| Mar 05, 2009

Back to HomeFeature Article - March 5, 2009 Two new names for Rural VisionsBy Jeff Green

Central Frontenac Community Services, which serves the population of South Frontenac out of the Rural Visions Centre in Sydenham, will officially have a new name after their Annual General Meeting in June: Southern Frontenac Community Services.

This long awaited change will shed a name that is a hangover from pre-municipal amalgamation days.

Another change, one that took place a couple of weeks ago, should help the agency fit into a new era in delivering social services.

Deborah Andrews, an Ottawa based public administrator and consultant has taken on the role of Executive Director, a position that was left vacant when the founding Executive Director of the agency, Beth Freeland, resigned early last summer.

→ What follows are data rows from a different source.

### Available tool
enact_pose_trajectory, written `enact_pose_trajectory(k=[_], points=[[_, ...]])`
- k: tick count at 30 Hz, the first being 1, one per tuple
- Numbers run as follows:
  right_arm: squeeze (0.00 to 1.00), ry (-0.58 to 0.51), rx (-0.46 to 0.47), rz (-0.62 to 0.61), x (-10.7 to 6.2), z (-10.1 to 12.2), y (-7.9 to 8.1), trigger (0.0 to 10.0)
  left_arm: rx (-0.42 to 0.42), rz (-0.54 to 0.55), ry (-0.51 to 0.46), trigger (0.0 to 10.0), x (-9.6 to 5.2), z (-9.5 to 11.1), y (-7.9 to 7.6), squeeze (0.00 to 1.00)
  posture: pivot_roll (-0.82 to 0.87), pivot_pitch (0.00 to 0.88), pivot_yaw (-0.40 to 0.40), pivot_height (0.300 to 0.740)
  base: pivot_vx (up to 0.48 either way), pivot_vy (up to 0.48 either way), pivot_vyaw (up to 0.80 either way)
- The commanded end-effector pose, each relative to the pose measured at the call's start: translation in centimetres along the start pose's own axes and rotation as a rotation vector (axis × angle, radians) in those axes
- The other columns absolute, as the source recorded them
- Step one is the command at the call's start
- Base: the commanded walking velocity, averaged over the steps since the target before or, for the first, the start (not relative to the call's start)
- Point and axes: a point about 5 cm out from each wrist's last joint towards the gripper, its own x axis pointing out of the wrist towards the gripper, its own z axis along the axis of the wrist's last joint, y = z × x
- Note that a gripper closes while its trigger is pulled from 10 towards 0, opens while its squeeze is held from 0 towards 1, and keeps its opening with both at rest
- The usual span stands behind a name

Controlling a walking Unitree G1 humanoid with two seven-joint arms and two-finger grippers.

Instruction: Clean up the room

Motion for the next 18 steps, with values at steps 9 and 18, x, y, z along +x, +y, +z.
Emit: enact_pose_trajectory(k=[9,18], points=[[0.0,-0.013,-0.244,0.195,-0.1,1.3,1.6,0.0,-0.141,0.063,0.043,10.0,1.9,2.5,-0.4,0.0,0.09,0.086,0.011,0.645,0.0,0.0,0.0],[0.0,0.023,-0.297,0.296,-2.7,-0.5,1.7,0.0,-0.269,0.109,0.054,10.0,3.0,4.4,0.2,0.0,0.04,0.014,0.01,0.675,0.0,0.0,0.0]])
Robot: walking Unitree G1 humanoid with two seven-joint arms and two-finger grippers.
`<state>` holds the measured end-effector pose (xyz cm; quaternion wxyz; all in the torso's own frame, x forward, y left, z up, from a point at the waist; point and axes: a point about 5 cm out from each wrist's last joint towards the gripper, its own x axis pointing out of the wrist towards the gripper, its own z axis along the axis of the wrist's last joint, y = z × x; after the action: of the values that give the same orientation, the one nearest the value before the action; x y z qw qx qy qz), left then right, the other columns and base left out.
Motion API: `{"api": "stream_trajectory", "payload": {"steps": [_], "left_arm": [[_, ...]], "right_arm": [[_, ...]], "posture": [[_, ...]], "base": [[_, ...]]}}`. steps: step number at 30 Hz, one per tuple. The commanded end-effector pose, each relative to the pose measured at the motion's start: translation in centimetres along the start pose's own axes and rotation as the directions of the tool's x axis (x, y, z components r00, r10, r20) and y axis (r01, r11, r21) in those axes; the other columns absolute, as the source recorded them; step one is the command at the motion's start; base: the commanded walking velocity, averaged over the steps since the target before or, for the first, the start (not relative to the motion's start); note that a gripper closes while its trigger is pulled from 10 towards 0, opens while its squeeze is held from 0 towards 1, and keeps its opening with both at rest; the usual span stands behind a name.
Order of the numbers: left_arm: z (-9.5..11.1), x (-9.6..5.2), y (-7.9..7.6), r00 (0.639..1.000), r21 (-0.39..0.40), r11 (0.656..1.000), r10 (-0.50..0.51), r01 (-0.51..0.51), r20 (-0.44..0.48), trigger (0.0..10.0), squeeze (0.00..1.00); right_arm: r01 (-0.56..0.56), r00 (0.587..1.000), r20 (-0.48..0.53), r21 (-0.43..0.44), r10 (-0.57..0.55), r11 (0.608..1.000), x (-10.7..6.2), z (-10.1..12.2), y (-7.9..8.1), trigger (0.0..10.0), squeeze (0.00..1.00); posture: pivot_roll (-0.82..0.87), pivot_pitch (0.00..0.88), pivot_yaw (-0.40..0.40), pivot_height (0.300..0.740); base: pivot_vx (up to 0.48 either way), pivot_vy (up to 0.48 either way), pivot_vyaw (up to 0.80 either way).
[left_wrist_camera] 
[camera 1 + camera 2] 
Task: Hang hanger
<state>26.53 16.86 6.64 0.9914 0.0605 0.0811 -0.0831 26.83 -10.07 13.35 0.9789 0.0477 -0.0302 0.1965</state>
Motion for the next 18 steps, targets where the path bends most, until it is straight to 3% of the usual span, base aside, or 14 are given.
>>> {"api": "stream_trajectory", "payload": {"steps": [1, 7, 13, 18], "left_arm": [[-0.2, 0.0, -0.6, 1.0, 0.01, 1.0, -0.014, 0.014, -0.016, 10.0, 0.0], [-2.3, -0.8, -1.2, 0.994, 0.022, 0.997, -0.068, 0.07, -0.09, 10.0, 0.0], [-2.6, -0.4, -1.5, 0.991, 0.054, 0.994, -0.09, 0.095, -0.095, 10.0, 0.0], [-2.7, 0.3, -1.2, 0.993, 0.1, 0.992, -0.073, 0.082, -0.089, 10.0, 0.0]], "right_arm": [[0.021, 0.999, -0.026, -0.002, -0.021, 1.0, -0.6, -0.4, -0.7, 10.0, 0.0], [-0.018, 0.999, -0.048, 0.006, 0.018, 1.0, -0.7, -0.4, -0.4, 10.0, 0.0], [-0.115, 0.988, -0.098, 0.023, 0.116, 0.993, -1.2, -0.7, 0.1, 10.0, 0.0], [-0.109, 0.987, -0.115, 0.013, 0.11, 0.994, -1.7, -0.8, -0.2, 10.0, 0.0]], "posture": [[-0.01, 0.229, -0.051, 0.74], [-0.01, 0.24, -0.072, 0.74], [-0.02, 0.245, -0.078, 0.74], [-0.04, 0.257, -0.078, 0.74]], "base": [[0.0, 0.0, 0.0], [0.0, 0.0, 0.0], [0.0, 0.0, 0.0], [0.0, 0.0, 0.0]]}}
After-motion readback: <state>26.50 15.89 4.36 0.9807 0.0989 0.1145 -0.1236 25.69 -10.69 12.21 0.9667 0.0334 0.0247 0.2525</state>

In an interview with the News this week, Deborah Andrews said she is extremely pleased that Kate Lett, who has served as interim director, will be able to return to her role as Manager, Business Operations and Human Resources with the agency.

Lett’s “corporate memory” will be particularly useful for Deborah Andrews, who will be working from home two days a week for at least the next few months.

Home, for Deborah Andrews, at least until the end of this school year, continues to be Nepean, in suburban Ottawa.

The move to a rural location is not accidental for her; it is the culmination of a decision-making process her family entered into when she saw the posting for the job on the Charity Village website late last summer.

“We were just back in Ottawa after a camping trip, and I said to my family, ‘What if we move to the country?’ They encouraged me to apply,” Andrews said. Her husband is an artist and musician so he can work almost anywhere, and they have three daughters, one of whom is still in school, so Deborah will be commuting from Nepean to Sydenham until the end of June.

Southern Frontenac Community Services provides some specific challenges, which Deborah Andrews is in a good position to address. She has over 20 years experience working in the not-for profit sector, and is familiar with not - for profit boards, both as a board member and as an Executive Director.

She has worked with youth and seniors, and earlier in her career she even worked in Children’s Aid, both in policy development and as a front line worker.

She also has a strong working knowledge of Local Health Integration Networks (LHIN), the two year old provincially mandated bodies that now oversee health care in the province. For the past two years, Deborah has been the project manager for a seniors’ initiative at the Champlain LHIN.

This experience could be very useful in managing the Southern Frontenac Community Services relationship with the South East Ontario LHIN, which is the largest funding source for the agency she now heads.

Community Support Services, which most people know as services for seniors; including diners’ clubs, adult day services, etc. “form a healthy majority of our funding,” Andrews said, “and we have just signed our agreement with the South East LHIN. We would have preferred more autonomy in terms of securing outside funding than is in the new agreement, but the LHIN people did prove to be flexible in terms of process. We can work with them.”

Deborah Andrews has several short and long term goals for the agency.

“The first order of business is to evaluate what exists now,” she said, “seeking efficiencies and ways for us to deliver services better. Additionally, I would like to see formalized case management.

“We would like to move forward in areas where there are identifiable gaps. For example, working with cognitively impaired adults. We have been approached by a local community agency that aims to serve this population, and we are exploring ways we can work together. Transportation is another area we need to focus on. I will be expending energy in that direction.

“As well, we would like to expand our licensed day care service, which is at capacity, by securing additional licensed homes in the community. I have a personal commitment to establishing youth services in Southern Frontenac.”

While Deborah Andrews has ambitious goals for Southern Frontenac Community Services she also realises that in spite of her years’ of experience and her knowledge of funding possibilities, she is the new kid on the block.

“In all this visioning you move like the proverbial tortoise, making sure that you engage the community, and that doesn’t happen overnight. You don’t come in and shake things up. I came here to observe, take note, and evaluate.”

She also is committed to fostering teamwork, both among her staff and the community as a whole.

In a statement of philosophy that she includes with her CV, she talks about her abiding commitment to community development, and says “I aim to deliver services through effective teamwork, with a focus on leadership, accountability, mutual respect and compassion.”